PROBLEM TO WORK ON :: Copy the complete listing word for word, but do not carry over any images.

GIVEN INFORMATION ::
========

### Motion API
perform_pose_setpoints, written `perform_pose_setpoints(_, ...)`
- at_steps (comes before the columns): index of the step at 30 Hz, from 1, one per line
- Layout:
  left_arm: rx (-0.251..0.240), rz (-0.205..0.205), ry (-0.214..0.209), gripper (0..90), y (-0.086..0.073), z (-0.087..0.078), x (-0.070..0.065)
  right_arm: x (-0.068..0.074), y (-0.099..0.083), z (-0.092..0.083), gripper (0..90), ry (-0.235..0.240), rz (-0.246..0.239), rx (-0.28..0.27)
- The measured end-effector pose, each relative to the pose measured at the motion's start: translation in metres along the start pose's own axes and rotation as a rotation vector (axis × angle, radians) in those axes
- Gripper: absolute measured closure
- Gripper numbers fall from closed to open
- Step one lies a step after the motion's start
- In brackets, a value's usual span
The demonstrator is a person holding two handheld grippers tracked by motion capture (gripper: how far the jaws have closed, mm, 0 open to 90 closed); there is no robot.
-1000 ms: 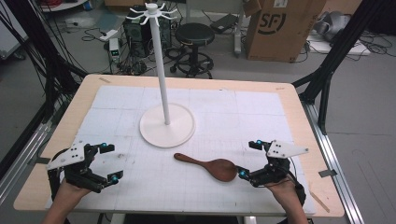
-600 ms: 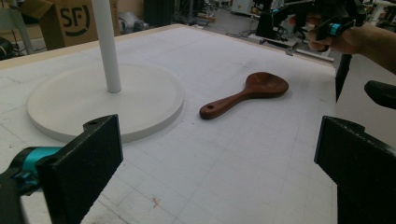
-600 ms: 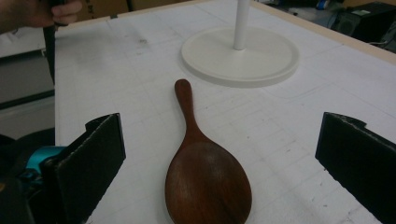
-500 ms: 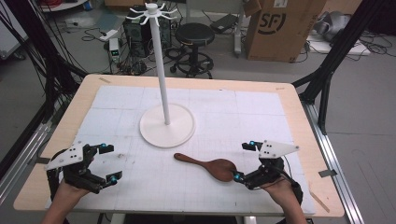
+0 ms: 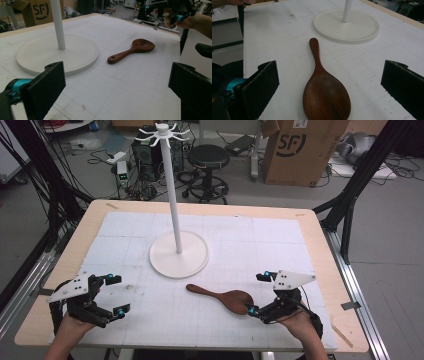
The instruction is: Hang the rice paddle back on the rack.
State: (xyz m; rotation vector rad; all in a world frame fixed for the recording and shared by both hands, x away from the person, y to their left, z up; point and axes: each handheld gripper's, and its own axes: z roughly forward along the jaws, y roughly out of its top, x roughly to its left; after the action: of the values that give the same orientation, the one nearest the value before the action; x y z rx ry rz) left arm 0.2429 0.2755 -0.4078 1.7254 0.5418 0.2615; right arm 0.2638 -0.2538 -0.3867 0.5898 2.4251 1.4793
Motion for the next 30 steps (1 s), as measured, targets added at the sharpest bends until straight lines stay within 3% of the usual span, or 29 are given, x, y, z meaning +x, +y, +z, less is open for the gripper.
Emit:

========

ANSWER BOX ::
### Motion API
perform_pose_setpoints, written `perform_pose_setpoints(_, ...)`
- at_steps (comes before the columns): index of the step at 30 Hz, from 1, one per line
- Layout:
  left_arm: rx (-0.251..0.240), rz (-0.205..0.205), ry (-0.214..0.209), gripper (0..90), y (-0.086..0.073), z (-0.087..0.078), x (-0.070..0.065)
  right_arm: x (-0.068..0.074), y (-0.099..0.083), z (-0.092..0.083), gripper (0..90), ry (-0.235..0.240), rz (-0.246..0.239), rx (-0.28..0.27)
- The measured end-effector pose, each relative to the pose measured at the motion's start: translation in metres along the start pose's own axes and rotation as a rotation vector (axis × angle, radians) in those axes
- Gripper: absolute measured closure
- Gripper numbers fall from closed to open
- Step one lies a step after the motion's start
- In brackets, a value's usual span
The demonstrator is a person holding two handheld grippers tracked by motion capture (gripper: how far the jaws have closed, mm, 0 open to 90 closed); there is no robot.
-1000 ms: 
-600 ms: 
-600 ms: 
-500 ms: 
+0 ms: 
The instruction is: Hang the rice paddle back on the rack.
State: (xyz m; rotation vector rad; all in a world frame fixed for the recording and shared by both hands, x away from the person, y to their left, z up; point and axes: each handheld gripper's, and its own axes: z roughly forward along the jaws, y roughly out of its top, x roughly to its left; after the action: of the values that give the same orientation, the one nearest the value before the action; x y z rx ry rz) left arm 0.2429 0.2755 -0.4078 1.7254 0.5418 0.2615; right arm 0.2638 -0.2538 -0.3867 0.5898 2.4251 1.4793
Motion for the next 30 steps (1 s), as measured, targets added at the sharpest bends until straight lines stay within 3% of the usual span, or 29 are given, x, y, z meaning +x, +y, +z, less is open for the gripper.
Emit:

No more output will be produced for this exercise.